Sorry that this sessions is so empty compared to the great stuff we're going to hear. I've been spending the last day and a half listening to stories about how companies are transforming their business with MongoDB, and I've had the pleasure of working with these two gentlemen from Sanofi over the past few months about their presentation. And I have to say, it's really impactful to understand how new data types and cancer research are coming together and why it's facilitated by MongoDB.

So Mr. David Peyruc and Mr. Erwan David have been working in the R&D department at Sanofi. They've focused on new data types that actually bring together some possibilities in cancer research. So if that's not inspiration about innovation, I don't really know what is. I'm really pleased to actually listen to their final presentation. We'll take questions at the end. And if you would, please, at the end of the session fill out your surveys. And if you have mobile phones, please put them on silent now. Gentlemen, thank you so much for joining us today.

Thank you, Rebecca. OK. So, thank you, Rebecca. So we are extremely proud to be here in New York at the MongoDB World Congress and to have the great opportunity today to present our recent work done in Sanofi research and development.

So life science, including former companies entering a new area. It's transnational medicine. Is it possible today in a big company such as Sanofi to innovate and bring internally cutting age technologies like MongoDB? So we will try to answer this question with the following agenda. So first I will briefly present some figure about the Sanofi company. I will come back on the translational medicine concept and globalized or architecture view of what has been put in place in Sanofi research and development. And then after, Erwan will present why we've chosen MongoDB, the various business cases we are currently addressing by the solution. And finally, benefits for the company.

So Sanofi is a global health care company who is, in fact, engaged in the research, the development, the manufacturing and the marketing of health care project. Sanofi is the third largest pharma company in the world and the second largest in Europe. The 110,000 people who is working in Sanofi are distributed in 100 countries. And Sanofi is focused on three main activities. So it's pharmaceutical, it's a vaccine with Sanofi [INAUDIBLE], and [INAUDIBLE] with [? Marion ?].

Sanofi research and development is distributed around 20 site of research. And investing 4.7 billion euros per year. The 16,500 employees are currently developing more than 50 molecules and vaccine in the portfolio.

So I will now introduce briefly the team who has worked on this project. So here Erwan, today. Today here. Erwan is a project manager of our project and our initiative. He has a strong technical knowledge in various technical area. And he has lead a lot of scientific project who have as a common things to have to manage a huge data volume.

The second person is Florian Chuit, unfortunately not there today. So Florian is our agile methodology guru. He has worked for many various different pharma company, and is currently our Scrum Master, the Scrum Master of the team.

Finally, me. I'm the global solution leader of the translational medicine platform in Sanofi Aventis research and development. And I'm also the Sanofi representative in a Europe project called Etrix, who is dealing with the same thematic.

So let's go now on the heart of the business topic today. So Pharma companies are facing currently many different factor that impact deeply the business model, the classical business model of pharma. The first one, it's a strong competition by generic drugs. It's also called the patent cliff. At the same time, we have a leak of innovation in the classical way we are trying to find some drugs. And finally, a mutation of the business model that have clearly [INAUDIBLE] of the Blockbuster age.

So in front of this mutation, at the beginning in thousand year. In fact, the 4Ps concept has being initiated. So the 4P concept, it's a medicine more personalized, more predictive, more preventive, and finally, more participatory. Thus 4P concept has been translate into translational medicine into pharma company.

So the foundation of the translational medicine is to bridge clinical data and research data. The clinical data and information is mainly to manage trials information and health record information, and many electronic health record information now. To bridge them both, the trial information and health record information, reveal new evidence.

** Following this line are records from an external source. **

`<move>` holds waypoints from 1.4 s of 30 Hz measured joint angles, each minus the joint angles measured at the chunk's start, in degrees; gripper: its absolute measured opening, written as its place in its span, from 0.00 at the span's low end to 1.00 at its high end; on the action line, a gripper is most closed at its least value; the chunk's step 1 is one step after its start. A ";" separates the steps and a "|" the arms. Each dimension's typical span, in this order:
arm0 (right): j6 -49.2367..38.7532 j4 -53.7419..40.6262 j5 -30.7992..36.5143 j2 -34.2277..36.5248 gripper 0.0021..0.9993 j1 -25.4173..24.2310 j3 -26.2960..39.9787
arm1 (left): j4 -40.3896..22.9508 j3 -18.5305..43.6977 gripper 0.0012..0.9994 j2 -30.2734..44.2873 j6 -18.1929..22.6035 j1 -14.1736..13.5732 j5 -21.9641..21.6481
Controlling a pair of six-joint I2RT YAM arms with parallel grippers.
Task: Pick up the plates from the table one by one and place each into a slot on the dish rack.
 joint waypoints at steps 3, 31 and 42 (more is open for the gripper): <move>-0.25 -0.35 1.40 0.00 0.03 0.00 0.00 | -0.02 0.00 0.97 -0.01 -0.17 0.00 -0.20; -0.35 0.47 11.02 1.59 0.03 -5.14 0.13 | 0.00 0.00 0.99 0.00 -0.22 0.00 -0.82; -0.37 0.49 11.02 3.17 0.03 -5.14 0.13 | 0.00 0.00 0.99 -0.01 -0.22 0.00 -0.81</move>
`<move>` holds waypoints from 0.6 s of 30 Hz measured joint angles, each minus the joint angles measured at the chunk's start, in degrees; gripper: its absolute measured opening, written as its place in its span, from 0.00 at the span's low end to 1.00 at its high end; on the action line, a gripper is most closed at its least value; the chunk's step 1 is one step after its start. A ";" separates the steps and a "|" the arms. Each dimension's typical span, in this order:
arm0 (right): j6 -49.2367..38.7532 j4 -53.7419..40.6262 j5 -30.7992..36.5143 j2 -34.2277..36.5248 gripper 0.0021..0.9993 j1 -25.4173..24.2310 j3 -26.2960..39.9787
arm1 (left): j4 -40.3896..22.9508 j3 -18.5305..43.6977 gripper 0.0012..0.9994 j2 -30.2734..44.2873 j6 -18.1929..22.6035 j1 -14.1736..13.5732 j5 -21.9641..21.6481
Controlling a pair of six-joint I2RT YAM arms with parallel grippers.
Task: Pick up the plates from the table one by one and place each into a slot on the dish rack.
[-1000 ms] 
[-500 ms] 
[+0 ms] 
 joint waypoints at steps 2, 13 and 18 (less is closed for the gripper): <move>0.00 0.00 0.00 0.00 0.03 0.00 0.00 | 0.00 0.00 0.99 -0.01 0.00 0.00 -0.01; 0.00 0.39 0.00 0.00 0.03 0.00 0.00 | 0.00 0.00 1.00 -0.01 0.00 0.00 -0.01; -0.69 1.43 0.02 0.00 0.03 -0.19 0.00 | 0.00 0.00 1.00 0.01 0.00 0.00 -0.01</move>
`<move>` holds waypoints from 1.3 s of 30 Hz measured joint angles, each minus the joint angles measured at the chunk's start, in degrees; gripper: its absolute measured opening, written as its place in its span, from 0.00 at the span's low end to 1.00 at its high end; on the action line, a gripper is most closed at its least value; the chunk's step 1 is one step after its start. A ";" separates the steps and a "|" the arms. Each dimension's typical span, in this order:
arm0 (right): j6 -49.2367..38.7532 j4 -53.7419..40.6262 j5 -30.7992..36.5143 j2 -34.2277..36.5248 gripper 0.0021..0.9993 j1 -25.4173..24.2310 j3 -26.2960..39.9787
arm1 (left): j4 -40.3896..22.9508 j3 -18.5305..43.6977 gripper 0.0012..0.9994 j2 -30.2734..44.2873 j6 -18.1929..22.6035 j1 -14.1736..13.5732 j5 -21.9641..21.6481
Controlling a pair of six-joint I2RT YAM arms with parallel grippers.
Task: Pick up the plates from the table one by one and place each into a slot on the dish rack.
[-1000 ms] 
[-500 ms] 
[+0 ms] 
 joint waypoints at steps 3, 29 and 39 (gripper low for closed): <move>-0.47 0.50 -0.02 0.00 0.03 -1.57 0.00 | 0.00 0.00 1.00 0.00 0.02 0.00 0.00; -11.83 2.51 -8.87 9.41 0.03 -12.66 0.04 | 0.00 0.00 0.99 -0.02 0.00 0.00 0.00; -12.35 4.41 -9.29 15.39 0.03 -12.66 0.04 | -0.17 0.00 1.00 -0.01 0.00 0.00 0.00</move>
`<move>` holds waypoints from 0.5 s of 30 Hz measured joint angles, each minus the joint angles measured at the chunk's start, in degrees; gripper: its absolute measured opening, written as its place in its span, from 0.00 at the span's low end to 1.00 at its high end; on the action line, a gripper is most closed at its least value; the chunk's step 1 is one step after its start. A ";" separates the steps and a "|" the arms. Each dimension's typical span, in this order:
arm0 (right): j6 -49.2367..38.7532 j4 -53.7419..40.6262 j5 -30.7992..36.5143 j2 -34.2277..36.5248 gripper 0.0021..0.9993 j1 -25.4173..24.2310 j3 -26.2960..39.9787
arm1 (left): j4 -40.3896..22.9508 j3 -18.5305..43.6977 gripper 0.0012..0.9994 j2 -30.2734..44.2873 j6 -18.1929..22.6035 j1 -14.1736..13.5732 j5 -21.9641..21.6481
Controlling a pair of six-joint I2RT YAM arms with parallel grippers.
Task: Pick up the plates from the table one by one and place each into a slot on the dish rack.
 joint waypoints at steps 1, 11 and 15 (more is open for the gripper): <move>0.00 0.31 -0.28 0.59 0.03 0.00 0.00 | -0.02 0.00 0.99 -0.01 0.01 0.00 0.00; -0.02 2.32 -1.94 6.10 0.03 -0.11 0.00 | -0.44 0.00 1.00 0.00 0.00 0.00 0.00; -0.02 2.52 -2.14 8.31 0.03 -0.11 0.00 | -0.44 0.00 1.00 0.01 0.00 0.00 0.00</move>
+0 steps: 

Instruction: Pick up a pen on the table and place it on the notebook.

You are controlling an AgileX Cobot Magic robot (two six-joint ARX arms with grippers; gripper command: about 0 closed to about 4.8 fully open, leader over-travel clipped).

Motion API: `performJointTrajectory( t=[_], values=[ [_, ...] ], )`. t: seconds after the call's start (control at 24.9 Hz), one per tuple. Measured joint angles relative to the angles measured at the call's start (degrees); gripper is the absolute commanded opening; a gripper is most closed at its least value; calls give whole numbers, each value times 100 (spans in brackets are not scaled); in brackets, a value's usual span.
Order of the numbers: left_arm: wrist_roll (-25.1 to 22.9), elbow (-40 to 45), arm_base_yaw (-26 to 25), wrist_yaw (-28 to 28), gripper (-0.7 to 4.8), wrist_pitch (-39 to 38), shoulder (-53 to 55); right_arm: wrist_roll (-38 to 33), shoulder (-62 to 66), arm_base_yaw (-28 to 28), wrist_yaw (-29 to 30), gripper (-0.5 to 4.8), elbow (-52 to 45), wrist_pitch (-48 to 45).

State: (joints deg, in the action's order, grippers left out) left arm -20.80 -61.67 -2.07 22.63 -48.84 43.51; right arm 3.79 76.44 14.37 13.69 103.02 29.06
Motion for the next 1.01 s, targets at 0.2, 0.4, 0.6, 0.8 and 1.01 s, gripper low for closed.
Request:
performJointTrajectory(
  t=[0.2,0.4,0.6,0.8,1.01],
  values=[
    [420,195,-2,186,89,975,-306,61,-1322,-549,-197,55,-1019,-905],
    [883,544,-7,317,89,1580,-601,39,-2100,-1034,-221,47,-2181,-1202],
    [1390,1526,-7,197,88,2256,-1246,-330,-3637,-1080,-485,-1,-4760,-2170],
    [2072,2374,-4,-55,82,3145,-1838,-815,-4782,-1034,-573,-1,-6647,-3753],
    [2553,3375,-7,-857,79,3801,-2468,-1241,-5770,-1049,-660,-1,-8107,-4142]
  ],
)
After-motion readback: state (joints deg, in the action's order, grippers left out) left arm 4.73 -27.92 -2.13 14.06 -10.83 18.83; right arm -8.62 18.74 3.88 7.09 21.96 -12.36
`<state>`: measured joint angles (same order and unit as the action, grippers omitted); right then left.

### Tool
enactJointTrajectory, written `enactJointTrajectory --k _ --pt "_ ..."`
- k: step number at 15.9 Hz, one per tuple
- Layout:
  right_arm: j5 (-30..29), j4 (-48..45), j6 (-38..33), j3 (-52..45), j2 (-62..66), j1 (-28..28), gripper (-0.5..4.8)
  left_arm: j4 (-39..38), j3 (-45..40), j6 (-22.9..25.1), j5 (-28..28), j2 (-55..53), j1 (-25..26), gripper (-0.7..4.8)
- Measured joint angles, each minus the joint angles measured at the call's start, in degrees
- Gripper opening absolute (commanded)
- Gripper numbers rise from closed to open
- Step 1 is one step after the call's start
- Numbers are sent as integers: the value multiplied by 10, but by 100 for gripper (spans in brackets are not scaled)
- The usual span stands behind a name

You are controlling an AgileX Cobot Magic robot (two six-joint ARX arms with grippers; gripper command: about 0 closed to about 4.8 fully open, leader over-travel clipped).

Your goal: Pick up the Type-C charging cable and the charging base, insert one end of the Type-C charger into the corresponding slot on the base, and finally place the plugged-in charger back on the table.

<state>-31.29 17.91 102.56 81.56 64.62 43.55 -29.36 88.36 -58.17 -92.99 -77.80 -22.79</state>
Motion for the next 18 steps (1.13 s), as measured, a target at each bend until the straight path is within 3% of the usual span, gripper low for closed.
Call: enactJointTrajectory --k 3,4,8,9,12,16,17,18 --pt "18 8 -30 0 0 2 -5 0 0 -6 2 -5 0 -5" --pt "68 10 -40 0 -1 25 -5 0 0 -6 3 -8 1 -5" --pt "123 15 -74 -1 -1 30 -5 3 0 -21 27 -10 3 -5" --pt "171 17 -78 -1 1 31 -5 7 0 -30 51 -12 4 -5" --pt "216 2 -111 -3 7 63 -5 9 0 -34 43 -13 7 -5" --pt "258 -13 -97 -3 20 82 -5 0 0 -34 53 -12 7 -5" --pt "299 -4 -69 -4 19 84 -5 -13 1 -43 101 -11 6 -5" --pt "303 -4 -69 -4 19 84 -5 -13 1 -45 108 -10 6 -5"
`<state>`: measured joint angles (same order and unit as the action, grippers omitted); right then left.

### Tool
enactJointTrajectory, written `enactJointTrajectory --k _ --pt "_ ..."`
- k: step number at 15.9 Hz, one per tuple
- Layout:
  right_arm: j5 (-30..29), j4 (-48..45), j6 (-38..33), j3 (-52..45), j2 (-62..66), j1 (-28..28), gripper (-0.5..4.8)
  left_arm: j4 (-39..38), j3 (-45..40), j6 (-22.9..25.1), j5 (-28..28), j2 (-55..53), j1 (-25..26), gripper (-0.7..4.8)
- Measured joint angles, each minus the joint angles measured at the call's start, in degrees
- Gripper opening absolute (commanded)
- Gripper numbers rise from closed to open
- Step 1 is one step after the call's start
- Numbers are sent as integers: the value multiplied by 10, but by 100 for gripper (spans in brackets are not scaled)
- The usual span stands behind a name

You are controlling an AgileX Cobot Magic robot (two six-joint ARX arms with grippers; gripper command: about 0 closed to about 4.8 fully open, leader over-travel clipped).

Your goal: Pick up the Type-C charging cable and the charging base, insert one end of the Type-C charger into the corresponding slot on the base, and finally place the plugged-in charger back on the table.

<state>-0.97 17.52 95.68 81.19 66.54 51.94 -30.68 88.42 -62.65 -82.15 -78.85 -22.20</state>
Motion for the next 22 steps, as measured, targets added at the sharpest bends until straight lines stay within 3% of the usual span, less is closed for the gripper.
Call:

For the research parts, into the research, we have to deal with OMICS data. We mean by OMICS, it's genomics information, genomics data, proteomics data, or [INAUDIBLE] data, and also fundamental knowledge. And to bridge the both, generate new hypothesis. To bridge the both, the clinical information and the research information, allow scientist and physician to perform a personalized medicine. And to, for instance, to provide a better medication and a medication dedicated to a single person or a single sub-population. At the same time, to bridge the both permit also to increase dramatically the efficiency of clinical trials.

The OMICS technology and the knowledge we can bring all together. Or also to scientists, to not only have the capabilities to compute on a single biological pathway for instance, but to the [? wall ?] [? metabolum ?]. And those new capabilities, of course, provide better insight for their research. And at the same time, the NGS new generation sequencing, so the NGS technology, revolutionize the way to think of preventive action, medical action.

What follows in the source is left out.